## AIM OF THE TASK:
Look through the records below for the line with "(496, 330): 0.21" and the line with "Spatial annotation on", then return those lines and all lines between, exactly.

## ENTRIES PROVIDED:
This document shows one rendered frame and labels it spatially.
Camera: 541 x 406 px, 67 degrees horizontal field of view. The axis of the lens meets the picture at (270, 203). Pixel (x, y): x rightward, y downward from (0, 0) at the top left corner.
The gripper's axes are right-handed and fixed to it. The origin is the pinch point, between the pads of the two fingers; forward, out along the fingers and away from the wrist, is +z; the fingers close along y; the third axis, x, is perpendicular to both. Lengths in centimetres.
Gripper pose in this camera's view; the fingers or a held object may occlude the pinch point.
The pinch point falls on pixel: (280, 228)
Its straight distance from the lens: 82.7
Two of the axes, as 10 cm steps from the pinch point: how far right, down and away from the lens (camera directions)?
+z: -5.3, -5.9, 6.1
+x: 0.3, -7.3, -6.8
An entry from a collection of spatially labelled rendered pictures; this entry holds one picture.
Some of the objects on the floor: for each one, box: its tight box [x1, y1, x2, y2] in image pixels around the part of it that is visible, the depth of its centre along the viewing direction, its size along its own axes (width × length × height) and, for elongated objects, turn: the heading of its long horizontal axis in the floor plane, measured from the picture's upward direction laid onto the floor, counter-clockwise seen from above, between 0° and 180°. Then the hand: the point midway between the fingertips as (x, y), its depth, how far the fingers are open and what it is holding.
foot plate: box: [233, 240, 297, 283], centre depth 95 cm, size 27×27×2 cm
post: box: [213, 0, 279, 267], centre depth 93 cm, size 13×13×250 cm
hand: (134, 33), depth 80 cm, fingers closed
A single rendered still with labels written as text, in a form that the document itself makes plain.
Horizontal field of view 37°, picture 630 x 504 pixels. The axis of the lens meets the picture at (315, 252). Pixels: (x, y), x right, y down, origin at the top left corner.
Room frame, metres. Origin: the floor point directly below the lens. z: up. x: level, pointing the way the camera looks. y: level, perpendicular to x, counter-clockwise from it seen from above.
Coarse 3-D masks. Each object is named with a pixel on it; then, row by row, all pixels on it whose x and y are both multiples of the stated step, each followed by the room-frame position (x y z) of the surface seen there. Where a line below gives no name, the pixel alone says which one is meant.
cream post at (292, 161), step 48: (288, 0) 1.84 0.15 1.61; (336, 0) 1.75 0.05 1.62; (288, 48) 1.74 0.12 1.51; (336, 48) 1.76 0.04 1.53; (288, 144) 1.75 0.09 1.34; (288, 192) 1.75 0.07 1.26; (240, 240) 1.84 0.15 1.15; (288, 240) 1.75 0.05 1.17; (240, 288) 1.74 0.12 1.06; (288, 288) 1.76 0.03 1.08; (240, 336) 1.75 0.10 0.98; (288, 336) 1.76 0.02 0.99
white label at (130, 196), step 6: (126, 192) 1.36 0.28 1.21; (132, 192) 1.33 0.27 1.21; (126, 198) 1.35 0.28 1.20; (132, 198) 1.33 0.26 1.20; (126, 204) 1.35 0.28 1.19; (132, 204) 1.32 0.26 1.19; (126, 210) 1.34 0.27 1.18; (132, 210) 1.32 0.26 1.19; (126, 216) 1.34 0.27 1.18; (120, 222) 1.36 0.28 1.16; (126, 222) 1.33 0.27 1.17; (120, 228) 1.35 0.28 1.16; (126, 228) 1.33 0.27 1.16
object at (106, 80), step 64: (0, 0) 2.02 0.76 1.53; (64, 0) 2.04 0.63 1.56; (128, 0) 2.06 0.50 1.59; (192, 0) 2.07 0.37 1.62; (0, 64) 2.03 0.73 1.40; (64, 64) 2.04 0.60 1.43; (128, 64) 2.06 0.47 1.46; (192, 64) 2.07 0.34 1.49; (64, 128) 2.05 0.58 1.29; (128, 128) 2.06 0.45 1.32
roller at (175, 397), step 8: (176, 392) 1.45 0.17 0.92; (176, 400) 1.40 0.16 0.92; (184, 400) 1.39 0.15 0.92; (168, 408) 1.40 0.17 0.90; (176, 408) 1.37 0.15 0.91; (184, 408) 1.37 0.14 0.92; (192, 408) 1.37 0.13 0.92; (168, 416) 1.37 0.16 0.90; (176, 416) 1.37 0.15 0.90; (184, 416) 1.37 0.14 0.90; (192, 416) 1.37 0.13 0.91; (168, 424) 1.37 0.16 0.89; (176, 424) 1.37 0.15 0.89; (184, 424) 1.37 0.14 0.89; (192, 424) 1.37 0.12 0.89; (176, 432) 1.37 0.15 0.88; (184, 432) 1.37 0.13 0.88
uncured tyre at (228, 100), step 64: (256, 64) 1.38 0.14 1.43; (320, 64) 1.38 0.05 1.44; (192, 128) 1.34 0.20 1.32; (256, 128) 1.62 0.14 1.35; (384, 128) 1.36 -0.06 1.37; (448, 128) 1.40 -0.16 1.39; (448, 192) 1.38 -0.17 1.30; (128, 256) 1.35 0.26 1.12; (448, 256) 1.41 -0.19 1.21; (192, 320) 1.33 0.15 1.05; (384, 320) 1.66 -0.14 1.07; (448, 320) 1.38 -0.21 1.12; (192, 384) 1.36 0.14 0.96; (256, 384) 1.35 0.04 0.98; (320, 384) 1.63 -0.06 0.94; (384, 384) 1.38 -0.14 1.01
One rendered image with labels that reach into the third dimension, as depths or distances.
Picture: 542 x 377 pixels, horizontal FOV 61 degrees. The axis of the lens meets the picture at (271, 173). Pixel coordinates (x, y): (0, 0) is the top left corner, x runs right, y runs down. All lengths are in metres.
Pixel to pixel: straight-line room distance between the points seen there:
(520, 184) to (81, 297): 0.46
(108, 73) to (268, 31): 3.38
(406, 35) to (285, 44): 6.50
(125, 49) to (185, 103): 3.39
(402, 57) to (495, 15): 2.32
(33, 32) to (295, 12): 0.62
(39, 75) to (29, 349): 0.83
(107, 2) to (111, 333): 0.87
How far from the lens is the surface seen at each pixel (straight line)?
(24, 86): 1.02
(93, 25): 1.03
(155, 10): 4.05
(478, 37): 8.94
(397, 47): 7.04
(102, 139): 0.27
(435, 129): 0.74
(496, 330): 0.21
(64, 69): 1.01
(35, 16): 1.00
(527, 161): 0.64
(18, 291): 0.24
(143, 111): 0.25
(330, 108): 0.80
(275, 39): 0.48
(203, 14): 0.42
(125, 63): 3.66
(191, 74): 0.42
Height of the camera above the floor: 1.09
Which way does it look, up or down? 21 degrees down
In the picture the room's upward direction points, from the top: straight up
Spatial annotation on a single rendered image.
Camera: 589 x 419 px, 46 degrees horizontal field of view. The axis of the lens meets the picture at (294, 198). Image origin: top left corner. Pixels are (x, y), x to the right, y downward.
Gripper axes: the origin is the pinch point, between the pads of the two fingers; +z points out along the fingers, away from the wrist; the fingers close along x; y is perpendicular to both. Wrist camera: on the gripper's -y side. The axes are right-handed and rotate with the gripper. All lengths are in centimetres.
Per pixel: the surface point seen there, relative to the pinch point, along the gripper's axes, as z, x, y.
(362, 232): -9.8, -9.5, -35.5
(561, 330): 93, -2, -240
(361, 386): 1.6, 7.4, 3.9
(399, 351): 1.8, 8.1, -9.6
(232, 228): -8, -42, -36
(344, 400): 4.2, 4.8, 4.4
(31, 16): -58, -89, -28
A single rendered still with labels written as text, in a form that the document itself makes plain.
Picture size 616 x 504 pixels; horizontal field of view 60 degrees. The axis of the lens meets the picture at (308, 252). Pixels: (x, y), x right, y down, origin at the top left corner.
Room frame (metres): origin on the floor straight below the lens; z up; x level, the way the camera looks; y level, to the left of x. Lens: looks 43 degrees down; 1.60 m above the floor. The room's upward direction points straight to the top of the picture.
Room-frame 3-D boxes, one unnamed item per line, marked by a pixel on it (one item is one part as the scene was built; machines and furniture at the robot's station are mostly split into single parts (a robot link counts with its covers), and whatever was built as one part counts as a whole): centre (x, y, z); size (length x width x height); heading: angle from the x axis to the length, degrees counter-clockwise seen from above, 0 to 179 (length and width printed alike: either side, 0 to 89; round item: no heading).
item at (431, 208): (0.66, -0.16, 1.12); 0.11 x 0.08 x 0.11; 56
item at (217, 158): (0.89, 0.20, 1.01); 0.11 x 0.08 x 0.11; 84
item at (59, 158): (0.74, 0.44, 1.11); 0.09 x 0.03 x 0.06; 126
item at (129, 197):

## ANSWER BOX:
(496, 330): 0.21
(64, 69): 1.01
(35, 16): 1.00
(527, 161): 0.64
(18, 291): 0.24
(143, 111): 0.25
(330, 108): 0.80
(275, 39): 0.48
(203, 14): 0.42
(125, 63): 3.66
(191, 74): 0.42
Height of the camera above the floor: 1.09
Which way does it look, up or down? 21 degrees down
In the picture the room's upward direction points, from the top: straight up
Spatial annotation on a single rendered image.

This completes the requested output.